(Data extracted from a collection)
------------

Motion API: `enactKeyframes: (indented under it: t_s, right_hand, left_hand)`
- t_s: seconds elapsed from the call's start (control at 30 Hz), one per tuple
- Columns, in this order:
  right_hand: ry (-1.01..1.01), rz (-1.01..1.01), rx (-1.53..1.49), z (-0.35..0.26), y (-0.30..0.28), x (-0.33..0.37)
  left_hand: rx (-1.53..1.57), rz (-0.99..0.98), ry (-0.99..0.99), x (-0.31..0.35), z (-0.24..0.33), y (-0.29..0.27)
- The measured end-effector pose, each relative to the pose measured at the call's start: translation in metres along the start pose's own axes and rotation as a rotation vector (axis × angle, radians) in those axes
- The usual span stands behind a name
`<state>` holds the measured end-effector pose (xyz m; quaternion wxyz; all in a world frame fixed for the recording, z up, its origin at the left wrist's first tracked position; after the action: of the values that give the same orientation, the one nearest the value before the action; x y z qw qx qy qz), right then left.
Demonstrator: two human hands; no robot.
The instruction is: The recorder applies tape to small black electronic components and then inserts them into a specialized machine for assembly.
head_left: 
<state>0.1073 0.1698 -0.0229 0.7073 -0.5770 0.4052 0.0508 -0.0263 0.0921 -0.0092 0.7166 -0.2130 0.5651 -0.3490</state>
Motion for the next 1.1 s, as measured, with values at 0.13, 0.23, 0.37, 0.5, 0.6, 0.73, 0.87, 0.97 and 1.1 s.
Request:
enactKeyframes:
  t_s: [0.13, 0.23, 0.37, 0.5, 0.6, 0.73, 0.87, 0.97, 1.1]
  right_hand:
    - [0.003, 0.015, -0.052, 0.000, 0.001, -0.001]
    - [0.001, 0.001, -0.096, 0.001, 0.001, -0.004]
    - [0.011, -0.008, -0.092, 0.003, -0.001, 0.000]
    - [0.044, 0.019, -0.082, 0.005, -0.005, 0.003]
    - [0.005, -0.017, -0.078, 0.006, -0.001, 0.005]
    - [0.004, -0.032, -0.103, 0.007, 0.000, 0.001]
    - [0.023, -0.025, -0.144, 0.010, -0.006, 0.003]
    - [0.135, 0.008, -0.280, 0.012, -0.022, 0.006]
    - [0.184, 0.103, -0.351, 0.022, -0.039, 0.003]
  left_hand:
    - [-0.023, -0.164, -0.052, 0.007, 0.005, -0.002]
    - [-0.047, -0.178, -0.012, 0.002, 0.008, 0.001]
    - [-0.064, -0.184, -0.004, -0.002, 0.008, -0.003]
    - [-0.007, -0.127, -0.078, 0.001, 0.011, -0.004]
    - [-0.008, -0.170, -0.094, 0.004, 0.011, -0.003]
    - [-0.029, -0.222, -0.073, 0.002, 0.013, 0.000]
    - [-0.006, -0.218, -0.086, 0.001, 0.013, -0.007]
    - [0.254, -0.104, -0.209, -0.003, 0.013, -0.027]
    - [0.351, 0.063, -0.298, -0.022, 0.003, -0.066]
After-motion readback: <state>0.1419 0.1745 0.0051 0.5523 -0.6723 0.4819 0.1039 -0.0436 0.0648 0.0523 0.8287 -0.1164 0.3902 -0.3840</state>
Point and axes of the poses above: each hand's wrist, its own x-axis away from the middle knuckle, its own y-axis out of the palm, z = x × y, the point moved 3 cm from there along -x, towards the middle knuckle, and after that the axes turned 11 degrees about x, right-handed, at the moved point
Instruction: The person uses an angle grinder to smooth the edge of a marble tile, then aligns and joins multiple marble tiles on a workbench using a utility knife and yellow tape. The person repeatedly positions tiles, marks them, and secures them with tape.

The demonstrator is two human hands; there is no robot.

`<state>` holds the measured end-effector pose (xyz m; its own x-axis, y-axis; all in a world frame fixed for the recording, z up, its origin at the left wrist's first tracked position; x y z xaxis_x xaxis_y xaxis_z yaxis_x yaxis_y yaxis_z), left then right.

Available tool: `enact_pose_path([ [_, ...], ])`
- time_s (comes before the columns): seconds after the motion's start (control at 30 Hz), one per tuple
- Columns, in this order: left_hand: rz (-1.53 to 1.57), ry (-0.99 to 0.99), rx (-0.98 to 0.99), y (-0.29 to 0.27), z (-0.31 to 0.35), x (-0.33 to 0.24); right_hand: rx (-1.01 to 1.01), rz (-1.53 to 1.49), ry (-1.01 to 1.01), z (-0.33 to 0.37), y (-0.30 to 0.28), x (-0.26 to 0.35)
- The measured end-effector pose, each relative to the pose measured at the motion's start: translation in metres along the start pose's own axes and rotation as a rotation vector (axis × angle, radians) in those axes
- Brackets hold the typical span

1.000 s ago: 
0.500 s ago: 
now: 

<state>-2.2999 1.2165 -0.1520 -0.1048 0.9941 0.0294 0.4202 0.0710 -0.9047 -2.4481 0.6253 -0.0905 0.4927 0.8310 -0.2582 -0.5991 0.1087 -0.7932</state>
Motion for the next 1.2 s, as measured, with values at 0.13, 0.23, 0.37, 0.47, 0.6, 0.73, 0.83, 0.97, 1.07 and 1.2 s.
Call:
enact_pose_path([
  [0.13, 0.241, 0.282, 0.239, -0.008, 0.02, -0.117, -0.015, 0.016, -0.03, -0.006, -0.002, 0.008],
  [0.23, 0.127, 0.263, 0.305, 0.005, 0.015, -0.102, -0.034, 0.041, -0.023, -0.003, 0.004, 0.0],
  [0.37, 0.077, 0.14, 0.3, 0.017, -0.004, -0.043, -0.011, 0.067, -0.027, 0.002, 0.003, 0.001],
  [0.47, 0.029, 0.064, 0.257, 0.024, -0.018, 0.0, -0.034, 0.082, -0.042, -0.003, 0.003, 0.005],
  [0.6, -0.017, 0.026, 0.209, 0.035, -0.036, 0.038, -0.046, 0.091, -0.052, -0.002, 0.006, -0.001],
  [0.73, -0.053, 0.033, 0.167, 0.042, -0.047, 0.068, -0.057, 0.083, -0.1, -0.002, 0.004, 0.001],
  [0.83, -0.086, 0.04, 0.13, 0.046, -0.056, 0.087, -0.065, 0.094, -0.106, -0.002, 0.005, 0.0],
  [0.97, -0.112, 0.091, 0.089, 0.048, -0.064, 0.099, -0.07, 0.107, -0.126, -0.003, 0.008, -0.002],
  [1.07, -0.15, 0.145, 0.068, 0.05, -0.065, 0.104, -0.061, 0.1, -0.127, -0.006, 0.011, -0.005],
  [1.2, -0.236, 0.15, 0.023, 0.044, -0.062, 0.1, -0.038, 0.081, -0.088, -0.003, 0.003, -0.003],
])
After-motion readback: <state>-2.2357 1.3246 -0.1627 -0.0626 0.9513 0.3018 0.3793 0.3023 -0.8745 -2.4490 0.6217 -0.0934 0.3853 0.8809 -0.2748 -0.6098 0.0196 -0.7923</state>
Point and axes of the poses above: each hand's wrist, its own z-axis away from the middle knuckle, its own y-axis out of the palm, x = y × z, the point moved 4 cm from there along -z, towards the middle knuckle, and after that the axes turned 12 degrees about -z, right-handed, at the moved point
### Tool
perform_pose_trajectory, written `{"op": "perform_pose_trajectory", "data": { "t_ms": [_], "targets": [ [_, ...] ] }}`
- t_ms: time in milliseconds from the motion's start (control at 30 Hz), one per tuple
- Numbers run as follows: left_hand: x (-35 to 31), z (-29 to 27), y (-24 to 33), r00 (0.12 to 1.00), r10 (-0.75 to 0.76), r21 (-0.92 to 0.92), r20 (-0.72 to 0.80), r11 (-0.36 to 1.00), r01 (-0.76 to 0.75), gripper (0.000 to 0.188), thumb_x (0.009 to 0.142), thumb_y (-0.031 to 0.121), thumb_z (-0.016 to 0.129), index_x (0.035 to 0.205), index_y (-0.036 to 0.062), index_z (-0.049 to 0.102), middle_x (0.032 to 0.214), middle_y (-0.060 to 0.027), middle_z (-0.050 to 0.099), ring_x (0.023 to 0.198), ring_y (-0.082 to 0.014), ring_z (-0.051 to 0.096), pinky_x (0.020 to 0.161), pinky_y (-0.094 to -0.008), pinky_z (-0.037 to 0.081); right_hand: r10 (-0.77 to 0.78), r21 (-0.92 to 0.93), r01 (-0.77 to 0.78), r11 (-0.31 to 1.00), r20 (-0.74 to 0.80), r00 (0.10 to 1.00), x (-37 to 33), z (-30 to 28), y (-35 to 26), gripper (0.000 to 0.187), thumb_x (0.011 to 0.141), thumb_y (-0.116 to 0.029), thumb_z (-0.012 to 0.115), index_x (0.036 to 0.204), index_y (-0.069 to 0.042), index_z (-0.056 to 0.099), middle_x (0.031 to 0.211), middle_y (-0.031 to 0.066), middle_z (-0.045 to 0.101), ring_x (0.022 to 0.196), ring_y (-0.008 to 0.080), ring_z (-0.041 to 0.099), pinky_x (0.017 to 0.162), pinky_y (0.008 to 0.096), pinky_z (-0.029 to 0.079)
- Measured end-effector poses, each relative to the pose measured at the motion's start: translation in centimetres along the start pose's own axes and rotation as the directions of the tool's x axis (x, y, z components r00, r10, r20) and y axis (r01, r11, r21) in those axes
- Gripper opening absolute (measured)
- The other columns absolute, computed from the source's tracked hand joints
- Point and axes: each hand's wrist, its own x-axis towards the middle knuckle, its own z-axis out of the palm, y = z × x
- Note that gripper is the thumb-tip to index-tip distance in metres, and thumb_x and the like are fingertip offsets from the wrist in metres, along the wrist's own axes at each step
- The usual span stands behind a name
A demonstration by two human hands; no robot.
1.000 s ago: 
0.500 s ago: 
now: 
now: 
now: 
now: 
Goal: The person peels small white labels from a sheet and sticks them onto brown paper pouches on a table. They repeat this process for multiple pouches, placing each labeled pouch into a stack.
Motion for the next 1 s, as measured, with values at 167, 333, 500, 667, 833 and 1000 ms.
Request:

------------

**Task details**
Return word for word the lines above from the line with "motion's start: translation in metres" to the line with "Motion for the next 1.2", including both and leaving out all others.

**Solution to the exercise**
- The measured end-effector pose, each relative to the pose measured at the motion's start: translation in metres along the start pose's own axes and rotation as a rotation vector (axis × angle, radians) in those axes
- Brackets hold the typical span

1.000 s ago: 
0.500 s ago: 
now: 

<state>-2.2999 1.2165 -0.1520 -0.1048 0.9941 0.0294 0.4202 0.0710 -0.9047 -2.4481 0.6253 -0.0905 0.4927 0.8310 -0.2582 -0.5991 0.1087 -0.7932</state>
Motion for the next 1.2 s, as measured, with values at 0.13, 0.23, 0.37, 0.47, 0.6, 0.73, 0.83, 0.97, 1.07 and 1.2 s.

Nothing further is required for this exercise.